◆ Task prompt
Keep to one stretch of the data below, the lines from the one with "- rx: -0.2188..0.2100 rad" up to and including the one with "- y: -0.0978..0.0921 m", and return that stretch exactly.

- Opening Delimiter -

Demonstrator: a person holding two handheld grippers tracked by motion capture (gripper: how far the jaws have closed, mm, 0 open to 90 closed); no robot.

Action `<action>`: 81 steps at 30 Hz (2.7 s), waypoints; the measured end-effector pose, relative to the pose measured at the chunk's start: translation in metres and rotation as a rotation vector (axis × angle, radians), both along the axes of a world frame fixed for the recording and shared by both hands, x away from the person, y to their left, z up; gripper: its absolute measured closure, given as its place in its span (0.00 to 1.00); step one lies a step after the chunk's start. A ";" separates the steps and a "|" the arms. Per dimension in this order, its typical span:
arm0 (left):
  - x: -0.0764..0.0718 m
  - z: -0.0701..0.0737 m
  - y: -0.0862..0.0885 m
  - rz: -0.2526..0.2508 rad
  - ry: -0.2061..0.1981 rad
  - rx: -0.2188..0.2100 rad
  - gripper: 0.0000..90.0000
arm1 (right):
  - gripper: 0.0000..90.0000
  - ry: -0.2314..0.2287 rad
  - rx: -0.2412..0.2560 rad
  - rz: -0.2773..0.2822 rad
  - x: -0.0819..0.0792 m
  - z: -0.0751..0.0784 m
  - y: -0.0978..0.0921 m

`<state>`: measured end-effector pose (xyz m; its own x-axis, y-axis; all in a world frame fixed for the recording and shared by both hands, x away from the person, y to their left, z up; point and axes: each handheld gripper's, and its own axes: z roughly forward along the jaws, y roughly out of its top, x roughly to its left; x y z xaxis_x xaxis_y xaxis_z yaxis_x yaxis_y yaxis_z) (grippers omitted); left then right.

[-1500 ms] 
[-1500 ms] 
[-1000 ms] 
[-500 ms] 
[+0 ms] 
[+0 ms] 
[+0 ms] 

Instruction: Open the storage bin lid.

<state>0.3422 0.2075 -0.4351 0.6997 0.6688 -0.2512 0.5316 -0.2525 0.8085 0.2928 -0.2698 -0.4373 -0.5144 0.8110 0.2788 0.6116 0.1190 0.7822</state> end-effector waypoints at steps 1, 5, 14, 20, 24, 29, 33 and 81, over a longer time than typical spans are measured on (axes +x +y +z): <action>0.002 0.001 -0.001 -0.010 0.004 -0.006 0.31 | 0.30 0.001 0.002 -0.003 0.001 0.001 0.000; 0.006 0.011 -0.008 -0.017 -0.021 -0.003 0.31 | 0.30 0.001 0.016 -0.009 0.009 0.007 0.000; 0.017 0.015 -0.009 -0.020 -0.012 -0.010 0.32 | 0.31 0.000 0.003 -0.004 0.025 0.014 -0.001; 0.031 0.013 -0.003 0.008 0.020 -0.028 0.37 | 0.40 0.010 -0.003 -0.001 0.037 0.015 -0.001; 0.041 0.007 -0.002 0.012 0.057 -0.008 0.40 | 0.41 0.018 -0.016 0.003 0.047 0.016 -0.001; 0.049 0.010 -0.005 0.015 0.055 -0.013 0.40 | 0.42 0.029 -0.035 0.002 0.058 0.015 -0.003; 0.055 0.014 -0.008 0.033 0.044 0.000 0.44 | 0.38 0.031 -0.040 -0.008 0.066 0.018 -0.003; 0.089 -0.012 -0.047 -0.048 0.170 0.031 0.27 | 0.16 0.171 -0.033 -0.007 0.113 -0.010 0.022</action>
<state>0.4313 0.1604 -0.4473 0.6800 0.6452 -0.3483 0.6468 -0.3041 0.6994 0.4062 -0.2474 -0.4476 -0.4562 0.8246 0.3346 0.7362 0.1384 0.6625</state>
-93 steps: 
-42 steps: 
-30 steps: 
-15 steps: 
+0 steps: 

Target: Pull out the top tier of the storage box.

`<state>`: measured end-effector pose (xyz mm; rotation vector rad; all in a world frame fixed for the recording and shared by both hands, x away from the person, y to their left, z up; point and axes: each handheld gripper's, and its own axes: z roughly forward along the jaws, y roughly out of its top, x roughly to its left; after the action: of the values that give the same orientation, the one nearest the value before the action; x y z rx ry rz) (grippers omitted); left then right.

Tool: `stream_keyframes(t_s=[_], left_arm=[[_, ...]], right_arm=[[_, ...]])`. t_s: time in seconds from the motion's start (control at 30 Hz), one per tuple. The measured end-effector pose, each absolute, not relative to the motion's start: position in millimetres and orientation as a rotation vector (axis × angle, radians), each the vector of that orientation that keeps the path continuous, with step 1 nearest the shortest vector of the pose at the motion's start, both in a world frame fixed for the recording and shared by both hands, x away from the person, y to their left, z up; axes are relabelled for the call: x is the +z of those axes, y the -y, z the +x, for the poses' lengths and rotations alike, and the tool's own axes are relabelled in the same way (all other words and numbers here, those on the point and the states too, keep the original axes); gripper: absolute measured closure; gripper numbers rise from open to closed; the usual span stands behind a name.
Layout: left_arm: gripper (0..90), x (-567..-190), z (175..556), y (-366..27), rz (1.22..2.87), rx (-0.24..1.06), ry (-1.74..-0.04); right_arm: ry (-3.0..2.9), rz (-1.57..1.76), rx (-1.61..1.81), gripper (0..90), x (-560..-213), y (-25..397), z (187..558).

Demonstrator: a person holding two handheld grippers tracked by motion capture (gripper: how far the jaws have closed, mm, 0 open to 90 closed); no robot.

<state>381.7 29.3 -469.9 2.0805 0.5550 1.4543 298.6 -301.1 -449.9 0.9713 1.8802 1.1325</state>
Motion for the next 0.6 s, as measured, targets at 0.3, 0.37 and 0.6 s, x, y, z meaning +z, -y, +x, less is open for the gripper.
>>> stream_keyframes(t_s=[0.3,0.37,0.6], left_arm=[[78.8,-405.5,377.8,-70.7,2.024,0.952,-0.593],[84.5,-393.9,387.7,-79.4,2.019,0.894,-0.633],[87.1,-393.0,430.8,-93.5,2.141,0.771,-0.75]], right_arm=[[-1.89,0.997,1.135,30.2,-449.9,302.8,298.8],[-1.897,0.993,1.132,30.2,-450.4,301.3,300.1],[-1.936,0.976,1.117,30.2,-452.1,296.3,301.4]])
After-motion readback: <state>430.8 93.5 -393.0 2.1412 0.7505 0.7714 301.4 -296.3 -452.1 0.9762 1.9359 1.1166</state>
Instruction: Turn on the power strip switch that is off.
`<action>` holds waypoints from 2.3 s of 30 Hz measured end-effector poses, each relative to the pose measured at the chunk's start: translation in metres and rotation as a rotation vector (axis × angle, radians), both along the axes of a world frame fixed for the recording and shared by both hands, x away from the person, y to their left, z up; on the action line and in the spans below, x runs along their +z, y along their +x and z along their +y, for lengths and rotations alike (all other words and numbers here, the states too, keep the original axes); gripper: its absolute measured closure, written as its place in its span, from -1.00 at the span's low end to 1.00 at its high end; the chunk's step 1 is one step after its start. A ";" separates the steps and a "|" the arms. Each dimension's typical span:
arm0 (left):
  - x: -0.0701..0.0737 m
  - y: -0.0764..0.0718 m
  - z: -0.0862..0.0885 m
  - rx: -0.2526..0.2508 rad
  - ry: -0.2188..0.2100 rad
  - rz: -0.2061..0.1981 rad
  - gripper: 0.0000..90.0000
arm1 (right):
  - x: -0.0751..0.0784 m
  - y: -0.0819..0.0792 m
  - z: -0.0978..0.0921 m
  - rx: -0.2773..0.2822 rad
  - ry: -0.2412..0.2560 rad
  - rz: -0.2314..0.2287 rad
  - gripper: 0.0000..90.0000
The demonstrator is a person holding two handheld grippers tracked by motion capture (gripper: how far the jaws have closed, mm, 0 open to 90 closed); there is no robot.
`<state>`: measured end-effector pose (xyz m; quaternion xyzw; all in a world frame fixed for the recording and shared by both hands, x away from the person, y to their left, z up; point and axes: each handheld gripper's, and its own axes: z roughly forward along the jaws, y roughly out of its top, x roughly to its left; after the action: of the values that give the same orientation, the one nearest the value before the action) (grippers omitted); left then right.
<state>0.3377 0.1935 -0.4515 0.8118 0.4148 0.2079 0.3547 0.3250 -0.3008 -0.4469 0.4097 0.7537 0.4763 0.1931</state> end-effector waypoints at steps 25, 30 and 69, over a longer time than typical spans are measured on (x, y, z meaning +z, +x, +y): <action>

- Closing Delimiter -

◆ Your response
  - rx: -0.2188..0.2100 rad
  - gripper: 0.0000..90.0000
arm1 (right):
  - gripper: 0.0000..90.0000
  - ry: -0.2314..0.2287 rad
  - rx: -0.2412..0.2560 rad
  - rz: -0.2773..0.2822 rad
  - x: -0.0819..0.0792 m
  - z: -0.0751..0.0784 m
  - y: -0.0978..0.0921 m

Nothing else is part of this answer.